A partir dos 40 anos, o corpo começa a perder massa óssea de forma progressiva e silenciosa, o que aumenta o risco de osteopenia e osteoporose com o passar dos anos. A boa notícia é que três atitudes simples e com respaldo científico ajudam a preservar a densidade dos ossos: praticar treino de força, garantir exposição solar adequada e consumir cálcio e vitamina D em quantidades ideais. Combinadas, essas medidas fortalecem o esqueleto, reduzem o risco de fraturas e podem ser adotadas em qualquer rotina.
Por que o treino de força é essencial após os 40 anos?
O treino de força aplica pequenas tensões sobre os ossos, estimulando as células responsáveis pela formação de novo tecido ósseo. Esse processo, chamado de remodelação, mantém a densidade mineral e preserva a resistência do esqueleto contra impactos e quedas.
Musculação, calistenia e exercícios com peso corporal também aumentam a massa muscular e melhoram o equilíbrio, fatores decisivos para prevenir quedas em pessoas com maior risco de osteoporose. O ideal é praticar de 2 a 3 vezes por semana, com orientação de um educador físico.
Como a exposição solar ajuda na saúde dos ossos?
A vitamina D é produzida pela pele quando exposta à luz solar e tem papel central na fixação do cálcio nos ossos. Sem ela, o organismo não absorve o mineral de forma eficiente, mesmo com uma dieta rica em fontes alimentares.
Cerca de 15 a 20 minutos de sol por dia em braços e pernas, sem protetor nesse período curto e fora dos horários de pico, já contribuem para manter bons níveis da vitamina. Em casos de deficiência, o médico pode indicar suplementação individualizada.

Quais alimentos garantem cálcio e vitamina D suficientes?
Uma dieta equilibrada é a forma mais segura de obter os nutrientes que sustentam a estrutura óssea. Vale priorizar fontes variadas ao longo do dia e conhecer os principais aliados:
- Leite, iogurte e queijos, principais fontes de cálcio de fácil absorção;
- Sardinha e salmão com espinha, ricos em cálcio e vitamina D;
- Ovos, especialmente a gema, fonte natural de vitamina D;
- Folhas verde-escuras como couve, brócolis e rúcula, com cálcio de origem vegetal;
- Sementes de gergelim e chia, que complementam o consumo diário do mineral.
O que a ciência mostra sobre esses três pilares?
Diretrizes de sociedades médicas e revisões sistemáticas com metanálise reforçam que a combinação de exercícios, nutrição adequada e suplementação, quando indicada, reduz de forma significativa o risco de fraturas em adultos e idosos. A abordagem integrada é sempre mais eficaz do que atuar em um único fator.

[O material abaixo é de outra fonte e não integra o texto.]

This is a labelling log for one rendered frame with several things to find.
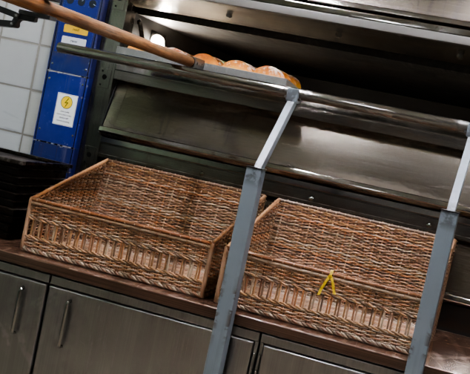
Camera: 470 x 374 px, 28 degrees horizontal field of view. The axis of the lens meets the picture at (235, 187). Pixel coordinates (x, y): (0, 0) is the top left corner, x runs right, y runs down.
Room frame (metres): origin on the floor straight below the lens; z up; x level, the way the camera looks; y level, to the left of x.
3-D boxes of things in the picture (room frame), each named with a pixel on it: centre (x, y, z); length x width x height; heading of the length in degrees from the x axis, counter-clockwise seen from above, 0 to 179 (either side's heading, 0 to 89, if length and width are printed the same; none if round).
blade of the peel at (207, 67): (2.98, 0.13, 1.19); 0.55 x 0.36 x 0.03; 75
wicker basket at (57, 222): (2.71, 0.22, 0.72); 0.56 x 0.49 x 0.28; 74
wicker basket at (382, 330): (2.54, -0.33, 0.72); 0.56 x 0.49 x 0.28; 74
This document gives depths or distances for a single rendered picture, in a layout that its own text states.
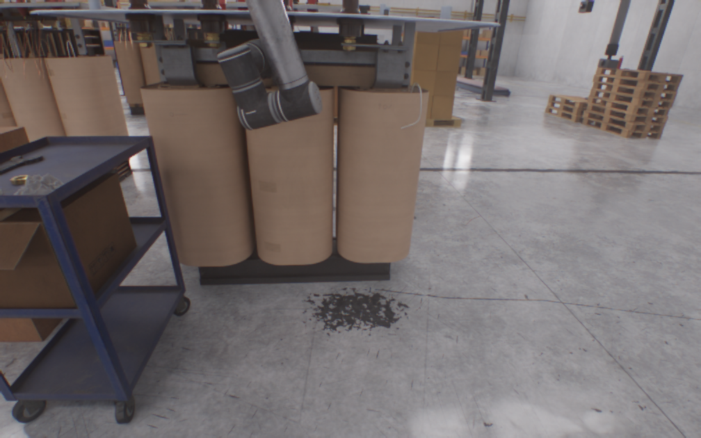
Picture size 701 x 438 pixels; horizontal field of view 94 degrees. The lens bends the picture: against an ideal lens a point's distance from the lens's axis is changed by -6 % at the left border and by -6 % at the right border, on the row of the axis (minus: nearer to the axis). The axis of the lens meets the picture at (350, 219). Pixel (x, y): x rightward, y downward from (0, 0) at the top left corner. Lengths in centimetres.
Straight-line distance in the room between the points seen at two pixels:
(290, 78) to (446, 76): 548
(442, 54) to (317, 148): 501
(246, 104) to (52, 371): 126
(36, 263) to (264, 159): 90
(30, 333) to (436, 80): 597
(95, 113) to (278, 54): 284
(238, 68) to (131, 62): 651
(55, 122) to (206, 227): 251
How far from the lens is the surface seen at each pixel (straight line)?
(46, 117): 406
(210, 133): 166
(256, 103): 123
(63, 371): 177
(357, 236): 180
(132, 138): 167
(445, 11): 155
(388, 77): 162
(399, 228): 181
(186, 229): 187
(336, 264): 203
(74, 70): 378
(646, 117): 835
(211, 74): 174
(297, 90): 117
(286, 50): 116
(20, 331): 219
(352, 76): 169
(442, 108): 657
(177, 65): 168
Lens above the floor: 125
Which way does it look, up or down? 27 degrees down
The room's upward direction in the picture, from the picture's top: 2 degrees clockwise
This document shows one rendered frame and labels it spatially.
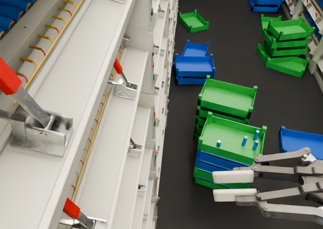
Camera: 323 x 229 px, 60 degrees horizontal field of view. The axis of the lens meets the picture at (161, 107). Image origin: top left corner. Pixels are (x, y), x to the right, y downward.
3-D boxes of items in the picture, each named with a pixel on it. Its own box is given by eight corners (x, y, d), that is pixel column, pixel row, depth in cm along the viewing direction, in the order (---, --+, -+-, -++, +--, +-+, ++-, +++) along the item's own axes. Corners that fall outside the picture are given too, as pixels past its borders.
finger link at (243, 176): (253, 173, 48) (253, 169, 48) (212, 174, 49) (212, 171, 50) (253, 182, 50) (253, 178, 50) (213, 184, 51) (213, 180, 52)
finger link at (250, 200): (267, 198, 47) (270, 216, 45) (235, 199, 48) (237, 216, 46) (267, 194, 46) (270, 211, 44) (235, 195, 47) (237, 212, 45)
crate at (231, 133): (263, 136, 147) (267, 126, 141) (257, 167, 133) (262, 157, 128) (206, 121, 154) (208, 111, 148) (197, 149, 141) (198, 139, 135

Segundo a revisão sistemática com metanálise Calcium plus vitamin D supplementation and risk of fractures, publicada na revista Osteoporosis International pela National Osteoporosis Foundation, a suplementação combinada de cálcio e vitamina D reduziu em 15% o risco total de fraturas e em 30% o risco de fraturas de quadril, com base em ensaios clínicos randomizados envolvendo mais de 30 mil participantes. Sociedades médicas brasileiras, incluindo a Sociedade Brasileira de Reumatologia, reforçam essas orientações em suas diretrizes de prevenção da osteoporose.

Quando procurar avaliação médica especializada?
A partir dos 40 anos, vale conversar com um ortopedista ou endocrinologista sobre a necessidade de avaliação óssea, principalmente em mulheres na perimenopausa, pessoas com histórico familiar da doença ou uso prolongado de corticoides. A densitometria óssea é o exame padrão-ouro para identificar a perda de massa antes das fraturas.
Fatores como cigarro, álcool em excesso e sedentarismo aceleram a perda óssea e devem ser evitados. Reconhecer os primeiros sinais de osteopenia permite intervir cedo e evitar a progressão para osteoporose, com estratégias personalizadas conforme a idade e o perfil de saúde.
Este conteúdo tem caráter apenas informativo e não substitui a avaliação, o diagnóstico ou o tratamento realizados por um médico ou profissional de saúde qualificado. Consulte sempre um ortopedista, endocrinologista ou reumatologista antes de iniciar suplementação, mudanças na alimentação ou uma nova rotina de exercícios.